SALT LAKE CITY October 11, 2016 – Attorney General Sean Reyes announced that Utah had joined 20 other State Attorneys General in an amicus, or “friend of the court” brief, challenging a decision that granted Backpage.com broad protection from civil liability even when it took active steps to promote sex trafficking of children. Of the more than 11,800 endangered runaways reported to the National Center of Missing and Exploited Children in 2015, one in five were likely victims of child sex trafficking, up from one in six in 2014.
“The internet is increasingly the primary avenue for sex peddlers, including child sex traffickers, to offer the services of their victims for Johns to exploit.” Backpage.com should be held accountable for enabling such predatory conduct to the extent it encourages or fails to take reasonable measures to combat this predatory behavior,” said Attorney General Reyes. “Utah has seen the devastating effects of this kind of illicit exchange just recently when a man seeking sex on Backpage.com stabbed a Utah woman to death and severely injured a second Utah woman after not getting the services he desired.” It is critical that those responsible for enabling any sex exploitation or human trafficking be held fully responsible.”

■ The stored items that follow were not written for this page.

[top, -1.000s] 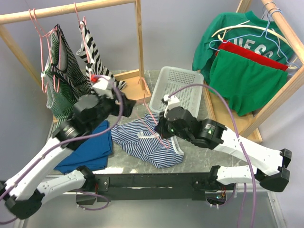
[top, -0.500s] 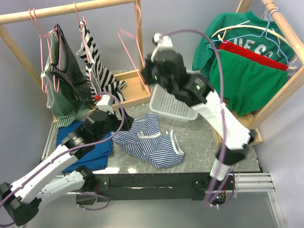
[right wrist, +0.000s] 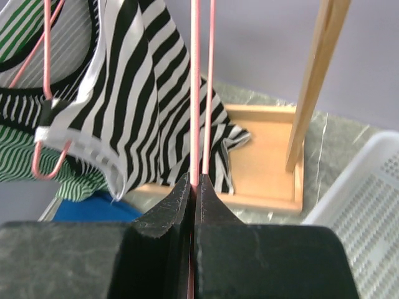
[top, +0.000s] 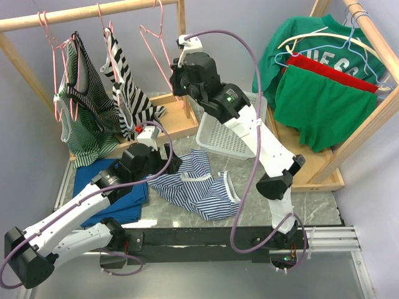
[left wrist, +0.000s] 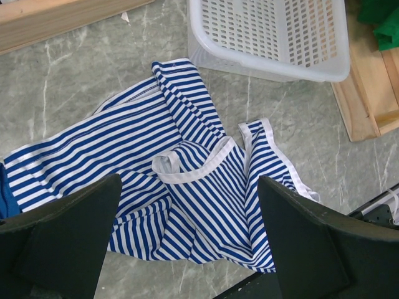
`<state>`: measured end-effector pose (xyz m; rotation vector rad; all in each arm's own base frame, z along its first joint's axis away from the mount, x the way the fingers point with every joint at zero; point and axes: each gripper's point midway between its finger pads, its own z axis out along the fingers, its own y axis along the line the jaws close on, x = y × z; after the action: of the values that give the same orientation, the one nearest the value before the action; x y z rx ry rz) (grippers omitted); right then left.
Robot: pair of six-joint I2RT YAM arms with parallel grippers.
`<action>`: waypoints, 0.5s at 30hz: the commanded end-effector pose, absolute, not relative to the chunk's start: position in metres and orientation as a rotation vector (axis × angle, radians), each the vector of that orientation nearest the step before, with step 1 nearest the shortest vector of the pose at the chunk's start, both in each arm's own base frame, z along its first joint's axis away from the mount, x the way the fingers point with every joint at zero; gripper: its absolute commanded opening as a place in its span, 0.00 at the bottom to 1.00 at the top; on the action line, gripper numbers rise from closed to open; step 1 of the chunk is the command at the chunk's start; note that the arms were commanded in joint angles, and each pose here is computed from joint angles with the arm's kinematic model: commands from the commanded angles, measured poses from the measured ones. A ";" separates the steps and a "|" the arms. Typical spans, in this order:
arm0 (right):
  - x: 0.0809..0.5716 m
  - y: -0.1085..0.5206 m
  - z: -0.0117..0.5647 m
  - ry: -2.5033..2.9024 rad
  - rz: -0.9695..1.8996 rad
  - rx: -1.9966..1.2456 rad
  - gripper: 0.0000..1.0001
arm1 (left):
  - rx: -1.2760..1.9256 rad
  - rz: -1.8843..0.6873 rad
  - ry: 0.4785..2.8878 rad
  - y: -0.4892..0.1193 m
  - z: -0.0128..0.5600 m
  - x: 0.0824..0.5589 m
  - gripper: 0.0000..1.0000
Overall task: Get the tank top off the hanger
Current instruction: Place the hanger at the clothesline.
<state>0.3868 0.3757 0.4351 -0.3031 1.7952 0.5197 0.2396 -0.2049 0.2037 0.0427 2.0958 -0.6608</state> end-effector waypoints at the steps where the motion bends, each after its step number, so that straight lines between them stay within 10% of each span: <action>1: 0.397 0.378 0.484 1.615 0.566 -0.282 0.00 | 0.073 -0.735 2.007 -0.217 0.232 0.245 0.96; 15: 0.444 0.378 0.490 1.528 0.580 -0.214 0.02 | 0.089 -0.742 2.027 -0.221 0.233 0.244 0.96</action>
<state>0.4267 0.3798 0.4749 -0.2488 1.6001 0.5564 0.2406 -0.2129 0.2044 0.0654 2.0937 -0.6932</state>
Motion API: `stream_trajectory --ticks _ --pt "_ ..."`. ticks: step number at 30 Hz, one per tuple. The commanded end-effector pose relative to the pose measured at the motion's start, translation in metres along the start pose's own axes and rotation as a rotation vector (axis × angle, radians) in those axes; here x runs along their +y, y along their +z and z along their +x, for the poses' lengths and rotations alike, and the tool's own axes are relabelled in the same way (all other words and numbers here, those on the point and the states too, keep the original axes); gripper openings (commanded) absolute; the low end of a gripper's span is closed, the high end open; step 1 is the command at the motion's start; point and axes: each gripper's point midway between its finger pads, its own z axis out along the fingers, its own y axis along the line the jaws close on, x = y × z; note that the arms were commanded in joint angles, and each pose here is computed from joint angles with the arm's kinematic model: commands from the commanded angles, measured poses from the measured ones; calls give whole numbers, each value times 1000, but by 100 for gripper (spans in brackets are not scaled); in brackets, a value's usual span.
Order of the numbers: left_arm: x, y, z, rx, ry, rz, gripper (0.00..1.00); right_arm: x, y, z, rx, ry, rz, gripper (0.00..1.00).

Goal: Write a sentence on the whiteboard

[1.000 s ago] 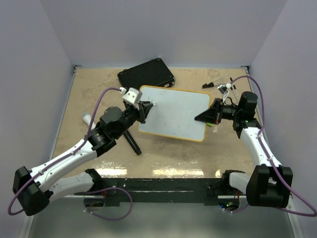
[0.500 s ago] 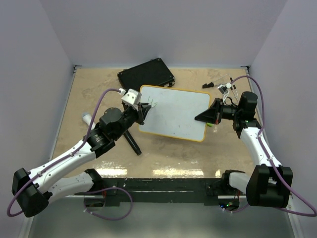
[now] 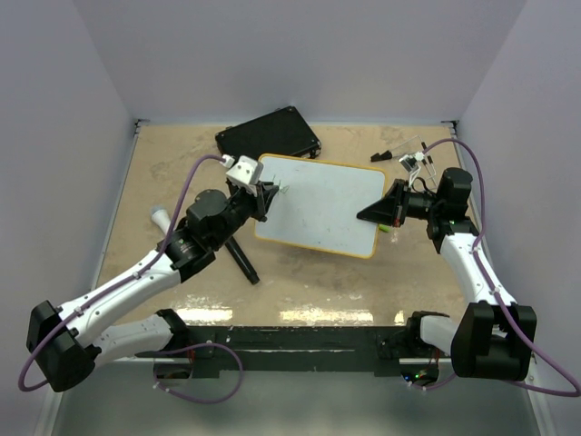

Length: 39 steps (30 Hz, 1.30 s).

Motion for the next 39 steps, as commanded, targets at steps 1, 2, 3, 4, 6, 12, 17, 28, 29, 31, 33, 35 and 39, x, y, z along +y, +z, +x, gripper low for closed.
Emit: stream_trajectory --ticks 1,2,3,4,6,12,17,28,29,31,33,35,39 --pt "-8 5 -28 -74 -2 40 0 28 -3 -13 23 -115 -79 0" --pt "-8 5 -29 -75 -3 42 0 28 -2 -13 23 -115 -79 0" --pt "-9 6 -29 -76 -5 45 0 28 -3 -13 23 -117 -79 0" --pt "-9 6 -31 -80 -6 47 0 28 -3 -14 22 -118 -79 0" --pt "-9 5 -34 -90 -7 47 0 28 -2 -13 23 -115 -79 0" --pt "-16 -10 -56 -144 -26 86 0 27 -2 -13 23 -114 -79 0" --pt "-21 -13 -64 -159 -44 111 0 25 -2 -14 23 -111 -78 0" --pt "-25 7 -52 -126 -44 118 0 28 -2 -13 23 -117 -79 0" --pt "-24 7 -51 -123 -43 116 0 27 -2 -13 23 -115 -79 0" --pt "-24 6 -47 -114 -42 115 0 27 -2 -14 23 -117 -79 0" --pt "-23 6 -45 -107 -43 111 0 27 -2 -14 22 -115 -78 0" --pt "-22 6 -41 -97 -42 105 0 27 -2 -14 23 -115 -79 0" --pt "-19 9 -29 -65 -36 91 0 27 -2 -14 23 -114 -79 0"
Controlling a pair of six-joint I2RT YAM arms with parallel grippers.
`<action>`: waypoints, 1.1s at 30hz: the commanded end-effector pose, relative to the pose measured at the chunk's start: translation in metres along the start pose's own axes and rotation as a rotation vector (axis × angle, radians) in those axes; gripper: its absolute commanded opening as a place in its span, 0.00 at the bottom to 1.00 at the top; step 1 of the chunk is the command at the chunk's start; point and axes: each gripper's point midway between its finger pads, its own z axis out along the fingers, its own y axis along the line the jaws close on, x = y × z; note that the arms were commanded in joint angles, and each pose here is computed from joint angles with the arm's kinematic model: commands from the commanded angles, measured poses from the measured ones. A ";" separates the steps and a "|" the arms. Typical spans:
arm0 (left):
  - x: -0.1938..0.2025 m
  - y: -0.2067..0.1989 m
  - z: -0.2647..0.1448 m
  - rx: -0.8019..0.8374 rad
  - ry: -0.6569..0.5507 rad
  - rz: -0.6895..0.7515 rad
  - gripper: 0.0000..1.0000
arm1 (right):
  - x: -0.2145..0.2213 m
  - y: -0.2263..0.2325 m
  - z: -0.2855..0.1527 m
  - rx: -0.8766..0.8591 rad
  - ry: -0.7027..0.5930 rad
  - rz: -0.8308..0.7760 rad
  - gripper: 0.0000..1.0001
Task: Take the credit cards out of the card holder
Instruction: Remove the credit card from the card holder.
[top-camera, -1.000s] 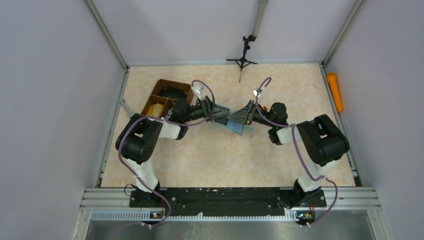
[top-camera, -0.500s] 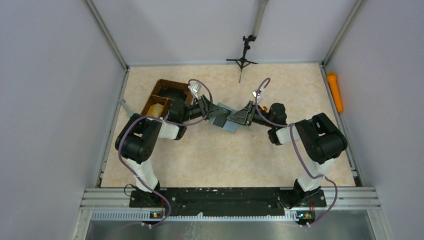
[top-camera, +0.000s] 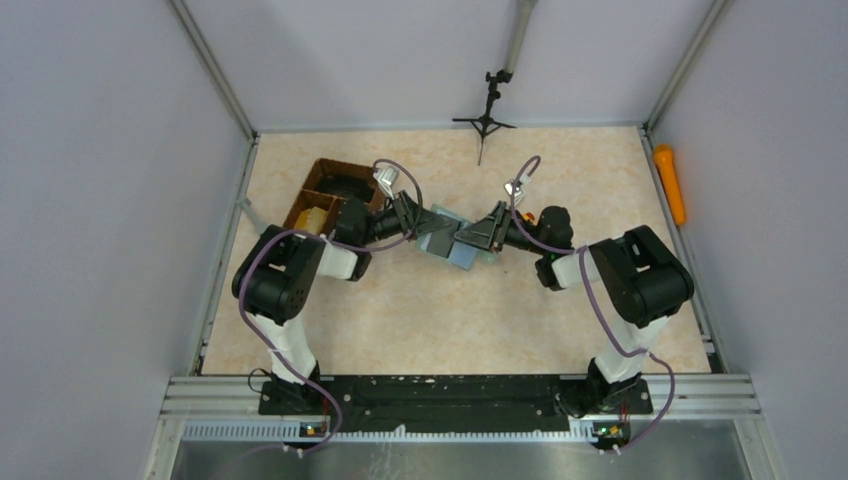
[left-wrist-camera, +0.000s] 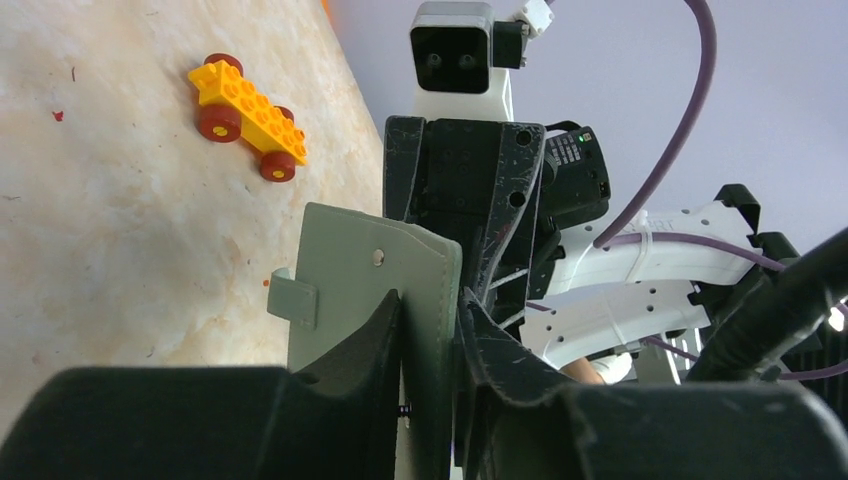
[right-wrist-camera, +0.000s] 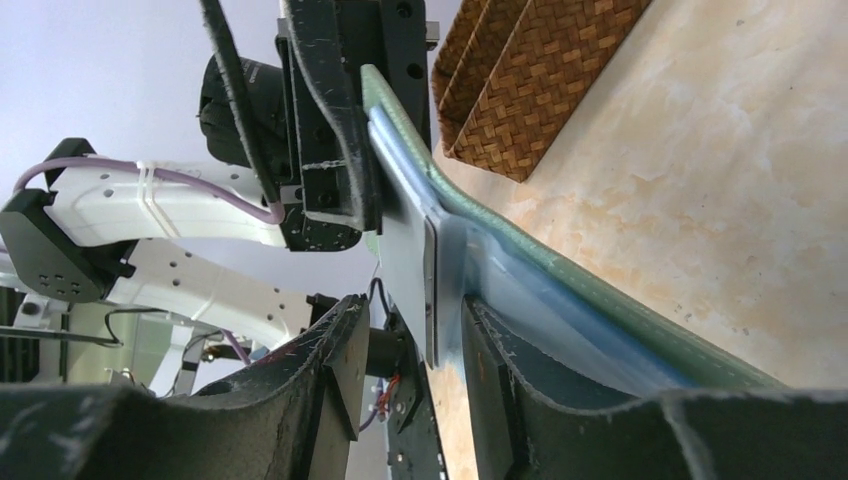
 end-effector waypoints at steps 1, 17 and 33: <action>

In the present case, three “Jane Doe” plaintiffs — underage girls who were allegedly marketed for sex through Backpage.com — attempted to sue the website and its operators, only to be turned away by the trial court and the U.S. Court of Appeals for the First Circuit in Boston.
Their lawsuit alleges that Backpage’s conduct violates both federal and Massachusetts laws prohibiting companies from benefiting financially from ventures promoting or facilitating child sex trafficking.
In dismissing the suit, the courts cited a provision of the federal Communications Decency Act (CDA) that provides protection to websites that passively post third-party content without altering it. Congress passed the Communications Decency Act in 1996 in response to fears about Internet Service Providers becoming liable for defamatory statements made by their online users.
The brief was filed in the first week of October in the United States Supreme Court in the case of Jane Doe 1, Jane Doe 2 & Jane Doe 3 v. Backpage.com. The brief argues that the Communications Decency Act does not protect a website operator from liability when it creates content that actively promotes sex trafficking of children by encouraging use of language that will attract customers seeking children for sex. The brief argues that Backpage.com uses language to encourage payment methods that make financial transactions with the traffickers’ untraceable, strips metadata to impair law enforcement’s ability to locate victims, and deletes “string ads” posted by law enforcement.
In related news, Backpage.com CEO Carl Ferrer, 55, was arrested on October 6, 2016, on state felony charges of pimping children following an investigation by the California Attorney General’s office in coordination with the Texas Attorney General’s office. Two controlling shareholders of Backpage.com, Michael Lacey, 68, and James Larkin, 67, have also been criminally charged with conspiracy to commit pimping.